Ilustração de IA - BCS
Ilustração com recursos de Inteligência Artificial para o BCS

Fracassaram pela via judicial mais duas tentativas de alteração do resultado das eleições municipais de Mossoró no ano passado. O juiz Cláudio Mendes Junior, da 33ª Zona Eleitoral, julgou nesta sexta-feira (23) que são improcedentes duas Ações de Investigação Judicial Eleitoral (AIJEs) contra o prefeito reeleito de Mossoró, Allyson Bezerra (UB), e o vice-prefeito eleito Marcos Medeiros (PSD). Eles foram denunciados por abuso de poder político, econômico e midiático.

As ações foram apresentadas pelos candidatos a prefeito e vice da Coligação Mossoró de Verdade, Lawrence Amorim (PSDB) e Carmem Júlia Montenegro (MDB), além do Partido Liberal (PL) de Mossoró e seus candidatos a prefeito e vice, Genivan Vale (PL) e Nayara Gadelha (PL). Ou seja, mais uma investida da bizarra combinação política “bolsopetista”, que misturou ‘adversários’ bolsonaristas e petistas na campanha e depois dela, contra a chapa governista.

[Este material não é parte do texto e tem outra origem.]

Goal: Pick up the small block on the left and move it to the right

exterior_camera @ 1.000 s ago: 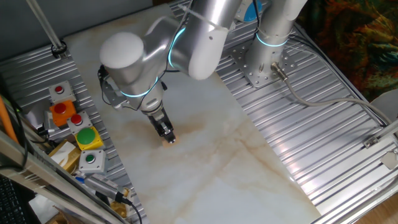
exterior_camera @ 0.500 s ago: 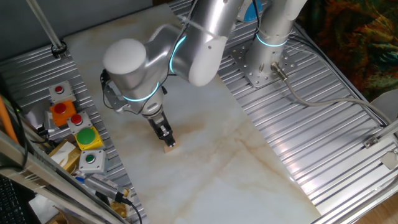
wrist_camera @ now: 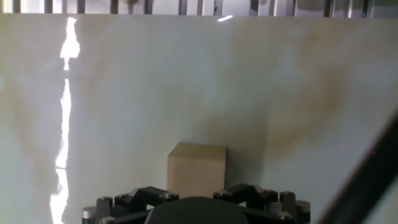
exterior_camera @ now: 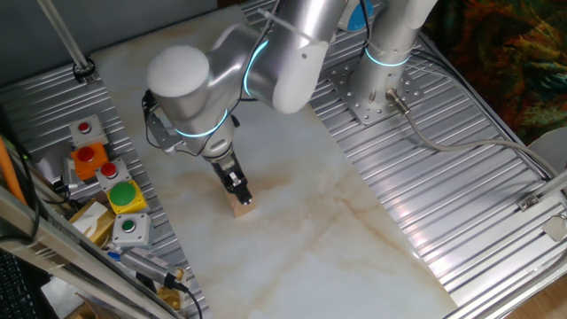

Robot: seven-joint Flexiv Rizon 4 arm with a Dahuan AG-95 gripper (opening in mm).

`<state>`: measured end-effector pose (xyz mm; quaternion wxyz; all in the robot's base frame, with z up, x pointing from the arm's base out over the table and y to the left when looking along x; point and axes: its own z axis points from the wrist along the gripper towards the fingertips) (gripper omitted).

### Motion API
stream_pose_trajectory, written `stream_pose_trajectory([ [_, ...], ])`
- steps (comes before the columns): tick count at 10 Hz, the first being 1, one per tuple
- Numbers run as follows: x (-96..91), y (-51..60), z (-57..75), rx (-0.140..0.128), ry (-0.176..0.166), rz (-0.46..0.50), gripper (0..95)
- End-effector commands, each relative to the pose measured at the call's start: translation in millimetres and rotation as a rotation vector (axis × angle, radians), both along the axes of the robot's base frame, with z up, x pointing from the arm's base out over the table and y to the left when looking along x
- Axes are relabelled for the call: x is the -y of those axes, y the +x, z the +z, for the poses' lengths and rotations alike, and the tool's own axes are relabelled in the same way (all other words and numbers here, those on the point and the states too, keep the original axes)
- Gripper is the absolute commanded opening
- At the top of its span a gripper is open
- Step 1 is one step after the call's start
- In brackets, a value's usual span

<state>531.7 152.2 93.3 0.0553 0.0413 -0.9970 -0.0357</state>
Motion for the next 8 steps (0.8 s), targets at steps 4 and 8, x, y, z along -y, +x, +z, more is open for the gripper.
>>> stream_pose_trajectory([
  [4,88.3,7.2,47.6,-0.011,-0.059,0.061,0.0],
  [8,121.7,4.3,63.7,-0.017,-0.055,0.068,0.0],
])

Alegavam que os Allyson Bezerra e Marcos Medeiros teriam se beneficiado da máquina pública e mídia, alterando o curso das eleições. Simplificando: a derrota acachapante de ambas as chapas não tinha relação direta com a anemia eleitoral que demonstraram nas urnas. Um insulto à inteligência alheia.

O magistrado concluiu não existirem elementos suficientes para comprovação do que fora descrito nos autos de ambas AIJE’s. Negou todos os pedidos formulados nas ações.

O juiz, a propósito, seguiu parecer do próprio Ministério Público Eleitoral (MPE), que teve essa interpretação dos elementos colhidos.

‘Arrendados’ pelo PT, que temia passar vexame com candidatura própria, Lawrence e Carmem Júlia foram derrotados pela chapa Allyson-Marcos. Maioria imposta a eles chegou a 97.006 votos. Já a banda bolsonarista programada para perder, Genivan-Nayara, experimentou soterramento ainda mais impiedoso e humilhante: 102.102 votos de vantagem para a dupla Allyson-Marcos que empilhou 113.121 votos.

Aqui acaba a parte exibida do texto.